> **Brief**
The lines below that include "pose" are to be found and copied.

> **Data segment**
+++++
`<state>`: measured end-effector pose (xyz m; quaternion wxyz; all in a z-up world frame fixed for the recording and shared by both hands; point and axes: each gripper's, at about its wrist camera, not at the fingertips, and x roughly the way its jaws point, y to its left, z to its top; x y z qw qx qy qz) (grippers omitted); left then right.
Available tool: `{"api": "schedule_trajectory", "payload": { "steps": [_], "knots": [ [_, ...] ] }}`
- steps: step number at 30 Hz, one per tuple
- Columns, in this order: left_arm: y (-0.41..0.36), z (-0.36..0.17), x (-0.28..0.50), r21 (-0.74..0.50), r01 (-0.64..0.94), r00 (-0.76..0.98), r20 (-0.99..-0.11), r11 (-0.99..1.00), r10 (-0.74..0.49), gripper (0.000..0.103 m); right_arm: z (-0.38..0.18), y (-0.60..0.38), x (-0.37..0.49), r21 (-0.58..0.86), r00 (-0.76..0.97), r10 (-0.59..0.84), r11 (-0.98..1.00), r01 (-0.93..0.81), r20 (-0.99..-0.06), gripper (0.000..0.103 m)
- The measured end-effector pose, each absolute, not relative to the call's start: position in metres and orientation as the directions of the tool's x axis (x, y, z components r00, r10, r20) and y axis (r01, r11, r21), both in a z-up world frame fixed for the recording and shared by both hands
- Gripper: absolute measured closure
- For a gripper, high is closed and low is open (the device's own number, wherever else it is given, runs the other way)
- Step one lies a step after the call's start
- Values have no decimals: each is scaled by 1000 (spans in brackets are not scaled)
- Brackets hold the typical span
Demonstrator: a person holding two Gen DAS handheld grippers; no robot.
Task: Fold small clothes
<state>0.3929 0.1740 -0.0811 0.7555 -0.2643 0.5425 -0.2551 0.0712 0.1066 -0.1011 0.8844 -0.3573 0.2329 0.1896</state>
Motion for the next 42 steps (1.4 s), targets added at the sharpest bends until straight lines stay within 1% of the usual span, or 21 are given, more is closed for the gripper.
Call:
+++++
> **Expected output**
`<state>`: measured end-effector pose (xyz m; quaternion wxyz; all in a z-up world frame fixed for the recording and shared by both hands; point and axes: each gripper's, at about its wrist camera, not at the fingertips, and x roughly the way its jaws point, y to its left, z to its top; x y z qw qx qy qz) (grippers omitted); left then right.
- The measured end-effector pose, each absolute, not relative to the call's start: position in metres and orientation as the directions of the tool's x axis (x, y, z components r00, r10, r20) and y axis (r01, r11, r21), both in a z-up world frame fixed for the recording and shared by both hands

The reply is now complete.